Make an exact reproduction of all the data.

*****

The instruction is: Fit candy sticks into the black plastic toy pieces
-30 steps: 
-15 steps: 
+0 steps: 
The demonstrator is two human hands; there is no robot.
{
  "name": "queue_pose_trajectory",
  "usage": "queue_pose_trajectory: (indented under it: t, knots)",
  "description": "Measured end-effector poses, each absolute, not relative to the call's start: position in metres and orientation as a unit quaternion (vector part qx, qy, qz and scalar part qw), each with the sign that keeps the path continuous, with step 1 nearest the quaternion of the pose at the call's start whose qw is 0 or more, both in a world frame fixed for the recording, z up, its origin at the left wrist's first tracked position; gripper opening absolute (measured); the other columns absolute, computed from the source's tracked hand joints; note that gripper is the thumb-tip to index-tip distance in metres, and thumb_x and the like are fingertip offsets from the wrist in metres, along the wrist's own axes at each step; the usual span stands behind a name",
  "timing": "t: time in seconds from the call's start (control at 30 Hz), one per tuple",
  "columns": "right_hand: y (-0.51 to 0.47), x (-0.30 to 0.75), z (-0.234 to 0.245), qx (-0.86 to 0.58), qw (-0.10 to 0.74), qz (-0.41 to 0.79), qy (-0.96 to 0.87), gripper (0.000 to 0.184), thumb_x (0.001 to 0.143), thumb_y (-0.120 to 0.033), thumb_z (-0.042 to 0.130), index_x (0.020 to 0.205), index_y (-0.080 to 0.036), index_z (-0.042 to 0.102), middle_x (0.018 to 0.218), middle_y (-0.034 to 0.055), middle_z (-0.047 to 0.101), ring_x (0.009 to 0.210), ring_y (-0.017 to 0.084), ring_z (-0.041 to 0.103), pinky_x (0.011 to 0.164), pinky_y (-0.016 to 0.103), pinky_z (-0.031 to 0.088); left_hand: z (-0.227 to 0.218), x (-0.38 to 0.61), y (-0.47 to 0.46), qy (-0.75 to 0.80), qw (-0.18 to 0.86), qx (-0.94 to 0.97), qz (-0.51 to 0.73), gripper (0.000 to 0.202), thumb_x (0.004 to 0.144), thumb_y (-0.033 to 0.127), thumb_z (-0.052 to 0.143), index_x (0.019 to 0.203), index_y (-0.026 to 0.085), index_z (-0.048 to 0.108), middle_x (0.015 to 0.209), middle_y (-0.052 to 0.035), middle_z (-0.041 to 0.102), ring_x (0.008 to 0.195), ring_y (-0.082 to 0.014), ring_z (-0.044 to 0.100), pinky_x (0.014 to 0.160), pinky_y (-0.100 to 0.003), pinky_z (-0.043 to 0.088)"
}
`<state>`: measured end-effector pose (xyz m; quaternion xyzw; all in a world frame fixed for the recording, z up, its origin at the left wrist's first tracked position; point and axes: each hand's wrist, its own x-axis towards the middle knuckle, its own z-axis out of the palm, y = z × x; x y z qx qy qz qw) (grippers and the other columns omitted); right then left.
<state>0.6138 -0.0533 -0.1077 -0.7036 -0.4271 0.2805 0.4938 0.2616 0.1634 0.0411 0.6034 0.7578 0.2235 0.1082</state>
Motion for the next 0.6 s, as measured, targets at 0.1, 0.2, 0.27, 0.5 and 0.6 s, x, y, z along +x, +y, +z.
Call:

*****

Solution to this exercise »
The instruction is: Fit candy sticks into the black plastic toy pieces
-30 steps: 
-15 steps: 
+0 steps: 
The demonstrator is two human hands; there is no robot.
{
  "name": "queue_pose_trajectory",
  "usage": "queue_pose_trajectory: (indented under it: t, knots)",
  "description": "Measured end-effector poses, each absolute, not relative to the call's start: position in metres and orientation as a unit quaternion (vector part qx, qy, qz and scalar part qw), each with the sign that keeps the path continuous, with step 1 nearest the quaternion of the pose at the call's start whose qw is 0 or more, both in a world frame fixed for the recording, z up, its origin at the left wrist's first tracked position; gripper opening absolute (measured); the other columns absolute, computed from the source's tracked hand joints; note that gripper is the thumb-tip to index-tip distance in metres, and thumb_x and the like are fingertip offsets from the wrist in metres, along the wrist's own axes at each step; the usual span stands behind a name",
  "timing": "t: time in seconds from the call's start (control at 30 Hz), one per tuple",
  "columns": "right_hand: y (-0.51 to 0.47), x (-0.30 to 0.75), z (-0.234 to 0.245), qx (-0.86 to 0.58), qw (-0.10 to 0.74), qz (-0.41 to 0.79), qy (-0.96 to 0.87), gripper (0.000 to 0.184), thumb_x (0.001 to 0.143), thumb_y (-0.120 to 0.033), thumb_z (-0.042 to 0.130), index_x (0.020 to 0.205), index_y (-0.080 to 0.036), index_z (-0.042 to 0.102), middle_x (0.018 to 0.218), middle_y (-0.034 to 0.055), middle_z (-0.047 to 0.101), ring_x (0.009 to 0.210), ring_y (-0.017 to 0.084), ring_z (-0.041 to 0.103), pinky_x (0.011 to 0.164), pinky_y (-0.016 to 0.103), pinky_z (-0.031 to 0.088); left_hand: z (-0.227 to 0.218), x (-0.38 to 0.61), y (-0.47 to 0.46), qy (-0.75 to 0.80), qw (-0.18 to 0.86), qx (-0.94 to 0.97), qz (-0.51 to 0.73), gripper (0.000 to 0.202), thumb_x (0.004 to 0.144), thumb_y (-0.033 to 0.127), thumb_z (-0.052 to 0.143), index_x (0.019 to 0.203), index_y (-0.026 to 0.085), index_z (-0.048 to 0.108), middle_x (0.015 to 0.209), middle_y (-0.052 to 0.035), middle_z (-0.041 to 0.102), ring_x (0.008 to 0.195), ring_y (-0.082 to 0.014), ring_z (-0.044 to 0.100), pinky_x (0.014 to 0.160), pinky_y (-0.100 to 0.003), pinky_z (-0.043 to 0.088)"
}
`<state>`: measured end-effector pose (xyz m; quaternion xyzw; all in a world frame fixed for the recording, z up, its origin at the left wrist's first tracked position; point and axes: each hand's wrist, its own x-axis towards the middle knuckle, its own z-axis out of the palm, y = z × x; x y z qx qy qz qw) (grippers and the other columns omitted); right then left.
<state>0.6138 -0.0533 -0.1077 -0.7036 -0.4271 0.2805 0.4938 0.2616 0.1634 0.0411 0.6034 0.7578 0.2235 0.1082</state>
Motion for the next 0.6 s, as measured, targets at 0.1, 0.2, 0.27, 0.5 and 0.6 s, x, y, z along +x, +y, +z.
Call:

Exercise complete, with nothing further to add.